The reason I started with a timeline of the API is that in building out our own infrastructure, fast and early, and likewise maintaining it ourselves we have had a practical way to build working prototypes as a means to address unknowns and, more importantly, debate. Put another way, we had a way to make the time and the effort to disprove an idea or a concern or an outright argument so low that any questions about testing it in the first place were rendered moot.

Another way to see any discussion about the cost of failure or success is to understand it as measuring the cost of liability and the practice of outsourcing risk by delegating all responsibility for anything that looks or feels like a failture to third-party contractors. As a practical matter though the cost of minimizing the wait-time between a concept and something that works is very different for an organization than it is for a contractor.

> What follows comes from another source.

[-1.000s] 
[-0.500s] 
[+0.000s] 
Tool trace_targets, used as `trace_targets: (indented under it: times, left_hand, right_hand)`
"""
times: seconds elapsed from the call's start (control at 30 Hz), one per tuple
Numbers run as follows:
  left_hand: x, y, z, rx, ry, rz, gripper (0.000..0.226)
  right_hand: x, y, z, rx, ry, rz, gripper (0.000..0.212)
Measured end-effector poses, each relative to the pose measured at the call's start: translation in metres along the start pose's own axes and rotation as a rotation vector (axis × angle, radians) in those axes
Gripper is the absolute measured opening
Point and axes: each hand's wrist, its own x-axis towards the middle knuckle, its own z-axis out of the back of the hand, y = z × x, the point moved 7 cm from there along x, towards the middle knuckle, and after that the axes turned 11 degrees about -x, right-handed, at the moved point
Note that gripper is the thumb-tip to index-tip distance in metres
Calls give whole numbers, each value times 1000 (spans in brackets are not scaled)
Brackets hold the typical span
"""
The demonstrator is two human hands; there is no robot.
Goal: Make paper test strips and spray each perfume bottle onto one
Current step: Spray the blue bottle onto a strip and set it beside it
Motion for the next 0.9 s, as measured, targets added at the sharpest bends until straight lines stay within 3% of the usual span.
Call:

Those costs become even more pronounced when you are dealing with something as complex, and as novel, as the Pen was and continues to be. The following passage is from the paper Seb and I wrote for MW and tries to address the issue of those costs:

It is important to recognize the problems with this model (a one-off innovation to a commodity – ideally one which can be bought cheaper from a third party supplier and supplimented with a support contract that outsources liability and risk) when it comes to services-based projects like The Pen and its ‘museum-wide’ system:

  • Support contracts are typically for projects whose value diminishes over time (because on-going development of a project stops at launch) and so the cost of that contract, in effect, increases year over year with fewer and fewer returns.

  • With support contracts very often no institutional knowledge about the project or how it might serve as a platform for future projects is gained. Sometimes the only tangible skill an institution learns, or passes on, is how to manage contracts for service providers.

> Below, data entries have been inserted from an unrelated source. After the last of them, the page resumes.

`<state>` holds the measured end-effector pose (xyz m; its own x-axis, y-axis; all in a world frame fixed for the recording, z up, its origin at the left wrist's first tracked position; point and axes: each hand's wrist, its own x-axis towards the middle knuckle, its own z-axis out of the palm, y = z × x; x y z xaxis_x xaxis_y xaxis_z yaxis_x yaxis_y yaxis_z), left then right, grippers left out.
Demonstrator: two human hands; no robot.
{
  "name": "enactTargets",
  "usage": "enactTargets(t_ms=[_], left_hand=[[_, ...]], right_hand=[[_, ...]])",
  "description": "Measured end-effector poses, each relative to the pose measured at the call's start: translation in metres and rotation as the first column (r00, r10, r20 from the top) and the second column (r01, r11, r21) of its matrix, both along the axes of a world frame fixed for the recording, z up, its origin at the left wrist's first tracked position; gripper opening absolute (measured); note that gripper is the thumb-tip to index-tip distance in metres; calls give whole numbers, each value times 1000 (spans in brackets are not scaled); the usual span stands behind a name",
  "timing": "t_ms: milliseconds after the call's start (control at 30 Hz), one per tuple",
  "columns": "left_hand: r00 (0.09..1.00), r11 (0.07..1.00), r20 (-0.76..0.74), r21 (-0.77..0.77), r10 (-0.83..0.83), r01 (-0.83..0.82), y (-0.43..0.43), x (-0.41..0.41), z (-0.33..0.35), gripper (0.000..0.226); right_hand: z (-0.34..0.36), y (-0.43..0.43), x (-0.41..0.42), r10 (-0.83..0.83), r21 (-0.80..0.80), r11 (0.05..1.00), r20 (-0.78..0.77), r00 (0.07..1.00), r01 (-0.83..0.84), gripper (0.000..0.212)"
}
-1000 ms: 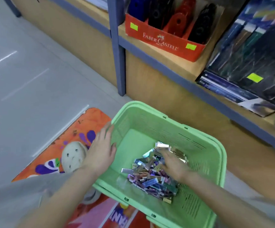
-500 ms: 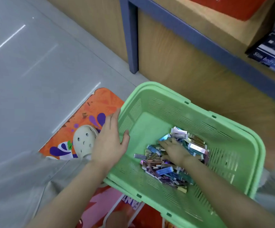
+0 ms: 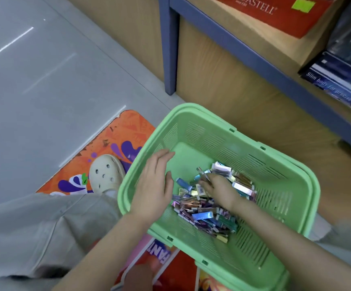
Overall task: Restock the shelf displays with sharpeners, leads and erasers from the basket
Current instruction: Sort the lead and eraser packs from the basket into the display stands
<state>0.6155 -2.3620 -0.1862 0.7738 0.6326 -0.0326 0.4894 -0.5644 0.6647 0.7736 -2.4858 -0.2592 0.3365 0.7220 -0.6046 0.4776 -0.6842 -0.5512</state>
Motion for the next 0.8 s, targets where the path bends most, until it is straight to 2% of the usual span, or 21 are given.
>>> enactTargets(t_ms=[67,100,167,233,300,400,433,500,633,700,767,800], left_hand=[[998,964,-5,-256,67,-66,-23,7,1,38],[990,903,-36,-405,138,-141,-31,11,1,37],[953,665,-150,-688,262,-291,-39,22,3,36],[929,404,-206,-855,308,-324,-43,29,7,28],[916,261,-196,-919,351,-297,-46,32,12,24],[841,146,-237,-927,486,-345,-46,32,18,15],[809,85,-268,-928,524,-362,-45,32,19,17],[779,-6,-317,-928,540,-373,-44,32,14,34],[804,-106,-254,-966,538,-234,-44,38,17,36],[822,-74,-249,-966,512,-247,-40,38,15,55],[826,-18,-256,-958,501,-286,-35,37,13,55],[822,2,-262,-952,506,-305,-33,36,13,50]], right_hand=[[27,3,-5,-132,78,987,-136,982,144,25],[41,6,-8,-179,103,974,-203,963,203,23],[64,11,-15,-226,146,949,-297,928,278,16],[79,15,-21,-238,171,937,-318,918,303,12],[87,16,-25,-222,189,942,-265,938,276,18],[89,12,-26,-161,258,951,-58,985,171,22],[90,10,-25,-140,288,948,2,990,134,25],[91,6,-23,-97,316,946,80,992,67,32],[94,1,-32,95,297,948,78,992,-114,48],[94,-3,-38,223,317,918,88,971,-239,52],[95,-7,-33,275,365,886,80,958,-285,48],[93,-9,-27,253,401,879,64,965,-257,44]])
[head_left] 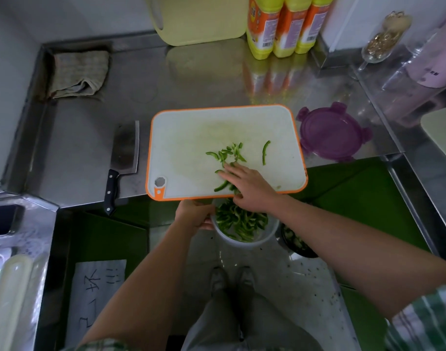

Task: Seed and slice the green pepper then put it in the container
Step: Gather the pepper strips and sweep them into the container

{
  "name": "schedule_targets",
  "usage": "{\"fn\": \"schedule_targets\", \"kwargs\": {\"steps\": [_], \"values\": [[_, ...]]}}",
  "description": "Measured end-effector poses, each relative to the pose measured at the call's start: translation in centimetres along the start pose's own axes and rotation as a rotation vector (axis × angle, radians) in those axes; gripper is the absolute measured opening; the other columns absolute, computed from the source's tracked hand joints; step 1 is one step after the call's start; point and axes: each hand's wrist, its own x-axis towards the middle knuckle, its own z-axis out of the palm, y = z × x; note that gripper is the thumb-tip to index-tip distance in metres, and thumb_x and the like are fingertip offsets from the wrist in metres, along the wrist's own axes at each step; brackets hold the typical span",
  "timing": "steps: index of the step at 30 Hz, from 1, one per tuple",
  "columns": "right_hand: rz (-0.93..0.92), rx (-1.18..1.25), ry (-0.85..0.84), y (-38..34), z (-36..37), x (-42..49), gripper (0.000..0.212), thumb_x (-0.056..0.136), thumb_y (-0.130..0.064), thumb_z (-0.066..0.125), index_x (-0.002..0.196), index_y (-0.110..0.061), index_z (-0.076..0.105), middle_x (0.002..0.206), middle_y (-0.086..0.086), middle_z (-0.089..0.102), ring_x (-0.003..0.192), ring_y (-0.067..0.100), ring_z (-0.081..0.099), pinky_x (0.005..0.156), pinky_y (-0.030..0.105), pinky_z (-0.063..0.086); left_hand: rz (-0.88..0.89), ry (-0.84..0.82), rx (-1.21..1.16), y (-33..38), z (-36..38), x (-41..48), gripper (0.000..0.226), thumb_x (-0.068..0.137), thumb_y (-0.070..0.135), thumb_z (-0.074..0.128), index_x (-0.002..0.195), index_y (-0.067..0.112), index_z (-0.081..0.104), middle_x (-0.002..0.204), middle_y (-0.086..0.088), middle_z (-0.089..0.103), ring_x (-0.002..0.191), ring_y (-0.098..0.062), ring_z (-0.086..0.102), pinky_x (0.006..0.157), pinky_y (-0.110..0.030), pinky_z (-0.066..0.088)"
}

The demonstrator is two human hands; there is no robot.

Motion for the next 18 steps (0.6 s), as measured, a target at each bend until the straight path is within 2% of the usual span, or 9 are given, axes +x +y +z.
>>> {"fn": "schedule_targets", "kwargs": {"steps": [2,4,5,8,10,13,15,18], "values": [[-0.014,0.011,0.070,0.1,0.5,-0.5,0.063,0.083,-0.014,0.059,0.143,-0.017,0.040,0.153,0.005,0.028,0.141,0.026,0.020,0.113,0.043,0.028,0.000,0.002,-0.005,0.0,-0.2,0.1,0.005,0.080,-0.008,0.067,0.084,-0.007,0.065,0.063,-0.015,0.068,0.047,-0.021,0.067,0.044,-0.028,0.054],[-0.059,0.060,0.201,0.2,1.2,-1.4,0.043,0.081,-0.011,0.062,0.123,-0.011,0.057,0.130,0.004,0.048,0.124,0.023,0.037,0.098,0.041,0.044,-0.005,-0.003,-0.014,-0.1,-0.2,0.2,0.011,0.077,-0.008,0.067,0.088,-0.009,0.066,0.064,-0.017,0.068,0.050,-0.024,0.067,0.046,-0.029,0.054],[-0.087,0.074,0.231,0.3,1.4,-1.8,0.034,0.080,-0.012,0.063,0.114,-0.010,0.061,0.119,0.003,0.052,0.115,0.021,0.041,0.089,0.040,0.048,-0.004,-0.001,-0.019,-0.1,-0.1,0.1,0.012,0.077,-0.008,0.067,0.089,-0.009,0.066,0.064,-0.017,0.068,0.050,-0.024,0.067,0.045,-0.029,0.054],[-0.185,0.058,0.238,0.2,1.6,-2.9,0.024,0.078,-0.021,0.066,0.100,-0.012,0.064,0.103,0.001,0.055,0.096,0.019,0.048,0.076,0.035,0.048,0.003,-0.018,-0.027,0.1,0.0,0.2,0.012,0.078,-0.008,0.068,0.089,-0.005,0.065,0.067,-0.016,0.069,0.054,-0.025,0.069,0.046,-0.029,0.054],[-0.234,0.085,0.231,0.1,1.2,-3.3,0.023,0.078,-0.026,0.067,0.098,-0.014,0.065,0.101,0.000,0.056,0.082,0.015,0.051,0.067,0.028,0.045,0.010,-0.030,-0.024,0.2,-0.1,0.2,0.012,0.078,-0.006,0.069,0.090,-0.004,0.065,0.066,-0.015,0.069,0.054,-0.024,0.069,0.047,-0.029,0.054],[-0.232,0.146,0.199,0.0,0.2,-3.2,0.022,0.082,-0.027,0.065,0.100,-0.015,0.065,0.105,-0.003,0.053,0.062,0.006,0.044,0.054,0.014,0.033,0.002,-0.034,-0.024,0.3,-0.2,0.1,0.009,0.079,-0.004,0.070,0.087,-0.003,0.065,0.065,-0.014,0.069,0.052,-0.023,0.068,0.046,-0.028,0.054],[-0.192,0.170,0.222,-0.2,-0.5,-2.5,0.017,0.085,-0.028,0.062,0.098,-0.016,0.064,0.102,-0.005,0.053,0.063,0.007,0.047,0.056,0.017,0.035,0.007,-0.038,-0.032,0.4,-0.4,0.0,0.010,0.079,-0.003,0.072,0.086,-0.003,0.065,0.064,-0.014,0.068,0.051,-0.023,0.067,0.044,-0.027,0.053],[-0.051,0.260,0.349,0.3,-1.4,-0.4,0.016,0.086,-0.025,0.060,0.100,-0.017,0.061,0.103,-0.005,0.051,0.081,0.008,0.050,0.067,0.023,0.041,0.004,-0.051,-0.025,0.5,-0.9,0.0,0.011,0.080,-0.004,0.071,0.089,-0.005,0.064,0.071,-0.018,0.069,0.052,-0.023,0.067,0.043,-0.027,0.053]]}}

  • A support contract is only valid for past work. Any additional changes or improvements incur additional non-trivial costs because third-party contractors not only need to complete the work but require time to familiarize themselves with a pre-existing code base.

  • Support contracts represent money that leaves the institution and never comes back.

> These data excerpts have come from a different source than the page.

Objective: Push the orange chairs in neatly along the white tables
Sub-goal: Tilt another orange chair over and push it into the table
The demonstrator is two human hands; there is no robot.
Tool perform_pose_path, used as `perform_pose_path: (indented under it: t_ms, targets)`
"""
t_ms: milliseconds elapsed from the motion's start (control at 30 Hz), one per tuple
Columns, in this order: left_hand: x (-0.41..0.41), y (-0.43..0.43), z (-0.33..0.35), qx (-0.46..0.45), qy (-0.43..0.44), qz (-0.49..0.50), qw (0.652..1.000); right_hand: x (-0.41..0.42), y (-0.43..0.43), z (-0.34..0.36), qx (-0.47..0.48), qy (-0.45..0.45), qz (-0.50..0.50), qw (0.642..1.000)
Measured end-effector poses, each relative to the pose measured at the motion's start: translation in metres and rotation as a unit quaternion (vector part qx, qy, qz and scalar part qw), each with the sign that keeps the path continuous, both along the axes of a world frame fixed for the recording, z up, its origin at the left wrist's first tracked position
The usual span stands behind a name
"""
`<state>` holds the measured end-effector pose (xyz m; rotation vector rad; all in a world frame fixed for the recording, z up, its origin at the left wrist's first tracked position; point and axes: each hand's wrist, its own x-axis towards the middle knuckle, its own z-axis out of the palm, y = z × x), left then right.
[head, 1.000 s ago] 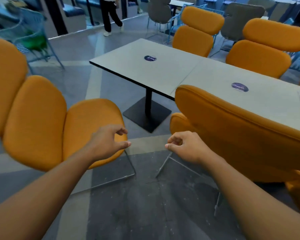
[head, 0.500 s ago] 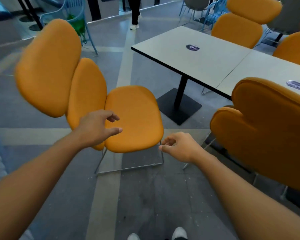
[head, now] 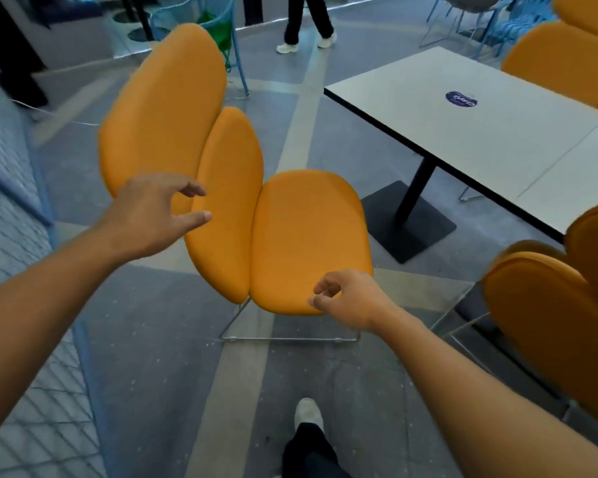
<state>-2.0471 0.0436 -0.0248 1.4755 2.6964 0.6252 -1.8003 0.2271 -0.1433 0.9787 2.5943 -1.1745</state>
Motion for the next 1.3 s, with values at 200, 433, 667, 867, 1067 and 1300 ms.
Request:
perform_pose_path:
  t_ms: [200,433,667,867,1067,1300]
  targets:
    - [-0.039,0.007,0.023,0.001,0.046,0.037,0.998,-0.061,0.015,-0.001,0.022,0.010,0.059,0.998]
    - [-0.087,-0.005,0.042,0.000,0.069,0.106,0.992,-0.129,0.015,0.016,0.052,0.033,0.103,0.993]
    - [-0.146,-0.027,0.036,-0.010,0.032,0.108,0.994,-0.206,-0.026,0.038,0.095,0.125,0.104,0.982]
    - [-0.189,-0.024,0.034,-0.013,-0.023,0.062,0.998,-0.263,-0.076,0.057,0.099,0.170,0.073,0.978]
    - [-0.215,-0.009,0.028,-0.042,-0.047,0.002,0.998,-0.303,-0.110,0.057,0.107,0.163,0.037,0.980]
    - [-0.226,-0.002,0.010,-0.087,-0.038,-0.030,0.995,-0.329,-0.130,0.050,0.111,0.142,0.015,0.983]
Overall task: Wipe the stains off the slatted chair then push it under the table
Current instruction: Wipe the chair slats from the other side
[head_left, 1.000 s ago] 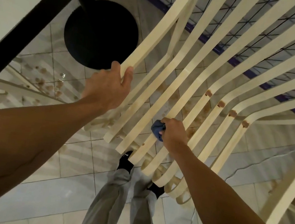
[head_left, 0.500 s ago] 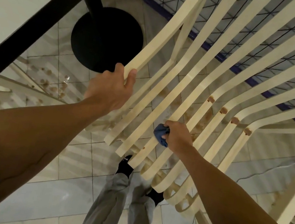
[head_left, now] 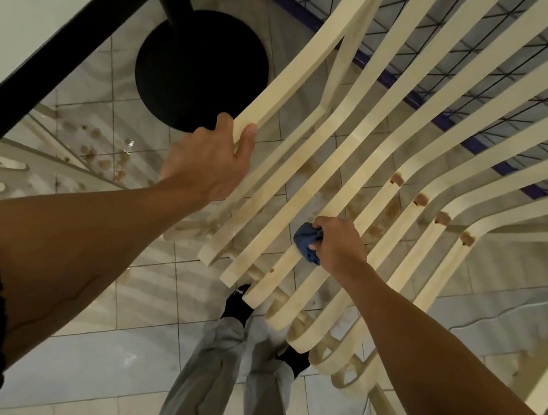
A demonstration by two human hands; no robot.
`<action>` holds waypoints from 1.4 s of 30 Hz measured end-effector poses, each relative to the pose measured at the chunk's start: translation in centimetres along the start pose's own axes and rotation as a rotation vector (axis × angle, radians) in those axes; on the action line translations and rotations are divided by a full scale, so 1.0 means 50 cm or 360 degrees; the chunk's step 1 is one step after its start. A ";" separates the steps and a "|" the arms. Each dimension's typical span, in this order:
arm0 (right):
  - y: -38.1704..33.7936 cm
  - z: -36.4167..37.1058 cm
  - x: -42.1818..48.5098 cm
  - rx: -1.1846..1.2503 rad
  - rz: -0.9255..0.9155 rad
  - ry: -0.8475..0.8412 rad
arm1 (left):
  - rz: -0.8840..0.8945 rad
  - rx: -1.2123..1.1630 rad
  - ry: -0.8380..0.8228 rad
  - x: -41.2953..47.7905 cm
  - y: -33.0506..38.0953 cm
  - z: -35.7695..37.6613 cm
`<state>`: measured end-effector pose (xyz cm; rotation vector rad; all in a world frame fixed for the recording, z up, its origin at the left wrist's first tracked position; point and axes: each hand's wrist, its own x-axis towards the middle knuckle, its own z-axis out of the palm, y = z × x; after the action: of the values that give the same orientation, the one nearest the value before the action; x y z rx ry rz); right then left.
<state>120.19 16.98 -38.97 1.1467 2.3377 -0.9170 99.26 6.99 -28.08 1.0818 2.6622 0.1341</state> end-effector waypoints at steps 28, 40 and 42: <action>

These overall costs are likely to be much more than it would cost to hire and maintain permanent creative technical staff in a museum when intangibles like institutional knowledge and the ability to build on the value – technologies, learnings, especially created by past work – are factored in.

As a sector we have spent a couple of decades making excuses for why “digital” can’t be made core to staffing requirements and the results have ranged from unsatisfying to dismal.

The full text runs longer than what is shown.